Hey Mudshark, MAKE IT RIGHT.


----------



## bmitch (Dec 10, 2011)

Mudshark said:


> Do you mean this one? It was in an earlier post (Tricks of the Trade)
> 
> Pretty impressive.
> 
> ...


 grabberman.com ,same machine.it does have a exspensive look to it,the concept of router and glue might be something worth trying.has anyone tried this?


----------



## Jason (Feb 27, 2011)

b said:


> grabberman.com ,same machine.it does have a exspensive look to it,the concept of router and glue might be something worth trying.has anyone tried this?


 
Haven't tried the machine but I've site routed sheets for bulkheads. More trouble (and dust) than it's worth without an ez-do machine.

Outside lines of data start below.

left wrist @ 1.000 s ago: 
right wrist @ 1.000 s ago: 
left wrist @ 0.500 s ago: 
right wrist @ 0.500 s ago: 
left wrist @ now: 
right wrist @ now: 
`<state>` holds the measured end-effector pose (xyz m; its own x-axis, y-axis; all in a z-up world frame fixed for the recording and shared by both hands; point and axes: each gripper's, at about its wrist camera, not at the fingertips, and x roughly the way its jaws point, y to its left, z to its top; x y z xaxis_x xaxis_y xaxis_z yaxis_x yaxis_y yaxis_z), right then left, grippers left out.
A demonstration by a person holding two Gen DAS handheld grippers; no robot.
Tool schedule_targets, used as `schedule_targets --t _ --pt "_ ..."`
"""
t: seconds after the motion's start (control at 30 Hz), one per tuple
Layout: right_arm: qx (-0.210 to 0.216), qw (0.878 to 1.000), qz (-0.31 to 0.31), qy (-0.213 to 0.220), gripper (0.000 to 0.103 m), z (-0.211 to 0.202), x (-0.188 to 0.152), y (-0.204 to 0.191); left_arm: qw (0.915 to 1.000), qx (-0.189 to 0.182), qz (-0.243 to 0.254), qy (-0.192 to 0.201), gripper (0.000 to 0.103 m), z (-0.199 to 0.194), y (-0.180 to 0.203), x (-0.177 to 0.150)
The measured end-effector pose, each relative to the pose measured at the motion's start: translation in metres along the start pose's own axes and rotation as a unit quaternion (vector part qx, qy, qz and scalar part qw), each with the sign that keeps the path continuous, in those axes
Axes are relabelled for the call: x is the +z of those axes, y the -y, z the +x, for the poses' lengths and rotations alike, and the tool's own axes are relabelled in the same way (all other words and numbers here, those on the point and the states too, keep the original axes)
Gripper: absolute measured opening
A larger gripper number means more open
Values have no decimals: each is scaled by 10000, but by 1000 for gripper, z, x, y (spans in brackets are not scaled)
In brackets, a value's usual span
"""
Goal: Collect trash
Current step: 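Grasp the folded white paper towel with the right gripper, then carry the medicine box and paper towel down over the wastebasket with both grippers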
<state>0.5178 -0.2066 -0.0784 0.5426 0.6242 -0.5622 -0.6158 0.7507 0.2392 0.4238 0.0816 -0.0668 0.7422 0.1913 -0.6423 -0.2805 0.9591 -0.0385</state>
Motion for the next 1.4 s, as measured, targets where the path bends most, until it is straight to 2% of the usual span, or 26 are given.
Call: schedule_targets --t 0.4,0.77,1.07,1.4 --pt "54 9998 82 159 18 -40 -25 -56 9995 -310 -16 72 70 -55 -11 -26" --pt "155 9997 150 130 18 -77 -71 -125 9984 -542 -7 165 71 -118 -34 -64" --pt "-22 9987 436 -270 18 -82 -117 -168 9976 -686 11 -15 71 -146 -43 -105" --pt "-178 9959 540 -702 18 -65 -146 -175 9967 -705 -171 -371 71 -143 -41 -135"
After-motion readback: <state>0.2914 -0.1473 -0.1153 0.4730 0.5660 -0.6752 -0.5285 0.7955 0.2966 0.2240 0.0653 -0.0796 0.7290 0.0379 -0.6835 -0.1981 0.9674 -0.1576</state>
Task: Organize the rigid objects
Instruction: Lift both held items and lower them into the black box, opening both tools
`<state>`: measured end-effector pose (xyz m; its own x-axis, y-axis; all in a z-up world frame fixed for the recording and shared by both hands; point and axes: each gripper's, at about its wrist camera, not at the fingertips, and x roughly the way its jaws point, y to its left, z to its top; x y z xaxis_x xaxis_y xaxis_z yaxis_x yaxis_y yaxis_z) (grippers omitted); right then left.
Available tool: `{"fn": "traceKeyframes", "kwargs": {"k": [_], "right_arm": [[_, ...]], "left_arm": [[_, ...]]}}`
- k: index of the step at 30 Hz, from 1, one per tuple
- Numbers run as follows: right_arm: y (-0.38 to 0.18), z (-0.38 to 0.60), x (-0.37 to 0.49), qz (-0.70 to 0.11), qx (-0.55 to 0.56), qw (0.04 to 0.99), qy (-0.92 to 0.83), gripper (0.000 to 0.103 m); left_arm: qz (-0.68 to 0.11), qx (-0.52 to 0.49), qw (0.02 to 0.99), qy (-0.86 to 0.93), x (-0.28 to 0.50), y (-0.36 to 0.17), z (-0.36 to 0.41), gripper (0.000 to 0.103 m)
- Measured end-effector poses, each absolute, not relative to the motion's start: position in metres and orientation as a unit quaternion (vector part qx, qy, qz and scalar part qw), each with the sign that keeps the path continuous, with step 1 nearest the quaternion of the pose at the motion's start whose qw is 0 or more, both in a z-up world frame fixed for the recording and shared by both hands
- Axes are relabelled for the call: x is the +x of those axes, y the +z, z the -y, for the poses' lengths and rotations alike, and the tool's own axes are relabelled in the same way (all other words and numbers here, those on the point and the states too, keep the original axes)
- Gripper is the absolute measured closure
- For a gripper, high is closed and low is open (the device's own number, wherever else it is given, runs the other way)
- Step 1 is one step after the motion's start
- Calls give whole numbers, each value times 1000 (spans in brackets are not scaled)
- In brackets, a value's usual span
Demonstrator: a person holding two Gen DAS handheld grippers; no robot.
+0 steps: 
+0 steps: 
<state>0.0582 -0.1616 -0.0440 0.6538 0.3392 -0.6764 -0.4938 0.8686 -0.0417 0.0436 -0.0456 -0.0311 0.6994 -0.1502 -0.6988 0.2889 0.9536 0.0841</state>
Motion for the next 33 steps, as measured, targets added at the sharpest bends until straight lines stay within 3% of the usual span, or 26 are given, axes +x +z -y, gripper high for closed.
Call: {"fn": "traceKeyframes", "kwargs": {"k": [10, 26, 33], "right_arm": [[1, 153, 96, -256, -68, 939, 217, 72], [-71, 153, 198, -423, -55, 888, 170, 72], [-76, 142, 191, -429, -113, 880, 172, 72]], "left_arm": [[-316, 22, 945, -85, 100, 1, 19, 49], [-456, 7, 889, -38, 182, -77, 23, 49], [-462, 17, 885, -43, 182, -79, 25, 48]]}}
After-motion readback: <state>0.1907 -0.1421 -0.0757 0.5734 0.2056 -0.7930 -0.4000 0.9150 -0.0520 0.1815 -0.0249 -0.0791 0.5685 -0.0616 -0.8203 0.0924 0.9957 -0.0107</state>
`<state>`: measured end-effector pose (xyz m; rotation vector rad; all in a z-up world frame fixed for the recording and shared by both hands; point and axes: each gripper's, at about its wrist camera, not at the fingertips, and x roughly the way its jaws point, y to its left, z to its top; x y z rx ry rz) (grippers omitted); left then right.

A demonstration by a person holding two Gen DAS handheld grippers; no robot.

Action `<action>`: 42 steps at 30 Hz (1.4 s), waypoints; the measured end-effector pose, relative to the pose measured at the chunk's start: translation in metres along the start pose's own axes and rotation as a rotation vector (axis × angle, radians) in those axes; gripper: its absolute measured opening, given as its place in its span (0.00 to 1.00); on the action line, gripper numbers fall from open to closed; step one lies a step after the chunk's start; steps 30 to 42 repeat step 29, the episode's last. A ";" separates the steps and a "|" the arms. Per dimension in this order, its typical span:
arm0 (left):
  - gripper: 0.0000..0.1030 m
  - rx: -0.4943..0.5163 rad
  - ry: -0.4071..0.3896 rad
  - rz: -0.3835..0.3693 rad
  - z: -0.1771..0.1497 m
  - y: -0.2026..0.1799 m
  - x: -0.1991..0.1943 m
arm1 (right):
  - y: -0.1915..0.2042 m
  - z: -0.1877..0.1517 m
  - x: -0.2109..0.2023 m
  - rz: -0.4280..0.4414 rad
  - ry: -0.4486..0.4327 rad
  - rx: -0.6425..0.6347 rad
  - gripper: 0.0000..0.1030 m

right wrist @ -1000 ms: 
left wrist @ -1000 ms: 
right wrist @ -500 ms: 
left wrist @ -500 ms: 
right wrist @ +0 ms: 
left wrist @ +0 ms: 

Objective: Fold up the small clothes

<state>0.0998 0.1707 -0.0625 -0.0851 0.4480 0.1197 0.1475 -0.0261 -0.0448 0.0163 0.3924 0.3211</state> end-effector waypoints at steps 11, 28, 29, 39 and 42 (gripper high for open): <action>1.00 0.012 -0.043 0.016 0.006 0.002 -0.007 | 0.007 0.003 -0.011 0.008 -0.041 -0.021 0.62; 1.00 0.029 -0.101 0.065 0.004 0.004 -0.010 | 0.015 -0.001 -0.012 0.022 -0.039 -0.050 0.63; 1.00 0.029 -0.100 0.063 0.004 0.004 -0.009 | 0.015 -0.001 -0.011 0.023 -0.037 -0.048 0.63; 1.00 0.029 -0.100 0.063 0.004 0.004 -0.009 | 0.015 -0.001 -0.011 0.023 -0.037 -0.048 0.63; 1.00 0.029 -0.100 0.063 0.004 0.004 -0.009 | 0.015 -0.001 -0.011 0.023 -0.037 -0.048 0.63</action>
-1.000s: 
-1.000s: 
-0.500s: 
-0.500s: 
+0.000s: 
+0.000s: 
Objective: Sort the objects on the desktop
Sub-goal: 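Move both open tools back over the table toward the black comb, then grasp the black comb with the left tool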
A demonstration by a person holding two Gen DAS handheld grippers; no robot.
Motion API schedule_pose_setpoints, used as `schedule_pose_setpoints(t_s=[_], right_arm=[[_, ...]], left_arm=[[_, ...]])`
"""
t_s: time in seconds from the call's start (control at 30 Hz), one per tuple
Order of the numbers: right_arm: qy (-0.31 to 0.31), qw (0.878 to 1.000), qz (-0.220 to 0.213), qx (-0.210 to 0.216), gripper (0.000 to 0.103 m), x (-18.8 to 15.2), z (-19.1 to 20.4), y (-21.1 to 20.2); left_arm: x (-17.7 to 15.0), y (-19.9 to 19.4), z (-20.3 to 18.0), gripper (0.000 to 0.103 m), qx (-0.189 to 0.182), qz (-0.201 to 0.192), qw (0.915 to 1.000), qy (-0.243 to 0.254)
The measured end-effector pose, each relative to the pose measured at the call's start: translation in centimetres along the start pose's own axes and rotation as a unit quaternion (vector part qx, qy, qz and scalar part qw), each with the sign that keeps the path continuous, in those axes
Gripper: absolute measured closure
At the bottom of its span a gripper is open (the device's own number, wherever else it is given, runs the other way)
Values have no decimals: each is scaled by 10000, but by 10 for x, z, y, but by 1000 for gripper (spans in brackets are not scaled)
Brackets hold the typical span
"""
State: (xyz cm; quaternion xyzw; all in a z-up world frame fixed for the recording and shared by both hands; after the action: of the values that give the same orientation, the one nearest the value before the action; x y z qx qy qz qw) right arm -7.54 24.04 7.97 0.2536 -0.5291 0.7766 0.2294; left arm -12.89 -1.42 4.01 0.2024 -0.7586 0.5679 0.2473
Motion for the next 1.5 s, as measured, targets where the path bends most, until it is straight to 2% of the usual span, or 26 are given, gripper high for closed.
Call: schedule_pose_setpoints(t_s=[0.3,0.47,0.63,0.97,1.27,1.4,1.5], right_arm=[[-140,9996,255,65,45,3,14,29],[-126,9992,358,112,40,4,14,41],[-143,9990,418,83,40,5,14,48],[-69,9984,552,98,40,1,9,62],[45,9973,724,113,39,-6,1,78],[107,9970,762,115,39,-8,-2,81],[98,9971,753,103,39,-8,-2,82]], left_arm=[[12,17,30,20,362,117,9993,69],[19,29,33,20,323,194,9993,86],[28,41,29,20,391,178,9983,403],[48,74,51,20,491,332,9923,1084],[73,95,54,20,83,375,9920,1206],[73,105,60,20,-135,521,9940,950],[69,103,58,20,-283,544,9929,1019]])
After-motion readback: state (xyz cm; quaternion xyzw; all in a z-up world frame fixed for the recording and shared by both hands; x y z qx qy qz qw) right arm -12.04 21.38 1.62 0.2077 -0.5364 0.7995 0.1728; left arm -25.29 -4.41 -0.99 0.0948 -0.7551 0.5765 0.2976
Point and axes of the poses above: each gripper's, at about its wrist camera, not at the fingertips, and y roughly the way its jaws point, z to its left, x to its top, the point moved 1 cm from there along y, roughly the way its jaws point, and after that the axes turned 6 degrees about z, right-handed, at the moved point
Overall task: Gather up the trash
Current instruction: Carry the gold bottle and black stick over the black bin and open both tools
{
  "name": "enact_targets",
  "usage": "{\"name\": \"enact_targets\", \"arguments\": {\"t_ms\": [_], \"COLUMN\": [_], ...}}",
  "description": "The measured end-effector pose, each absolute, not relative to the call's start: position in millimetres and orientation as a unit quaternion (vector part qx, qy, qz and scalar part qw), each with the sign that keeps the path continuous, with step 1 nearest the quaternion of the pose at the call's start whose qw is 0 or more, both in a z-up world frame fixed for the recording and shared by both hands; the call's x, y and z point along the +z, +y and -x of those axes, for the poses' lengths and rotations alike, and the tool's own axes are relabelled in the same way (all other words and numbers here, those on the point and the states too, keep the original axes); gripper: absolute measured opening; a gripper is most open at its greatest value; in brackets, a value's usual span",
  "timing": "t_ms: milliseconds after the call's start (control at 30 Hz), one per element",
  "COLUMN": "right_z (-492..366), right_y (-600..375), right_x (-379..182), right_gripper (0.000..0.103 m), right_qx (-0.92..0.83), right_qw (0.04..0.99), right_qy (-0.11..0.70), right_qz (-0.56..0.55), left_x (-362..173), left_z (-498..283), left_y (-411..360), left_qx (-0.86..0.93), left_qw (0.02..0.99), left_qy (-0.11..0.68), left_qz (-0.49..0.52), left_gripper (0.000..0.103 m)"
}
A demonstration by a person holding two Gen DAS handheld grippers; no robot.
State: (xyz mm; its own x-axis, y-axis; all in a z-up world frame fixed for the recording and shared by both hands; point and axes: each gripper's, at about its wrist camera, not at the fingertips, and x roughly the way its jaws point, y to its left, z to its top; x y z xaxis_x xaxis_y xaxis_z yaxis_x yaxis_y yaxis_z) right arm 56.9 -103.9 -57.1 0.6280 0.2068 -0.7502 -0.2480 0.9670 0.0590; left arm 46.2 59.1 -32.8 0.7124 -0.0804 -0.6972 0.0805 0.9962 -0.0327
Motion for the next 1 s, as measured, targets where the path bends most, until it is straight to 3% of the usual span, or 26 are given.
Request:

Unless the stuff is overhead, yes, you'll need corner beads. It's as easily damaged as you'd expect without one. Can be a nice system for bulkheads and raking B/Hs tho and saves framing time.

Have to agree with MacDry about the fluted decorative stuff. Drywall isn't a suitable material.


----------



## Mudshark (Feb 8, 2009)

cdwoodcox said:


> Hey Mudshark, MAKE IT RIGHT.


Hey CD, you like that new avatar then? Maybe we should send the crew to your house, start ripping drywall off the wall and slamming the contractor that did it for doing it all wrong?


----------



## moore (Dec 2, 2010)

Mudshark said:


> Hey CD, you like that new avatar then? Maybe we should send the crew to your house, start ripping drywall off the wall and slamming the contractor that did it for doing it all wrong?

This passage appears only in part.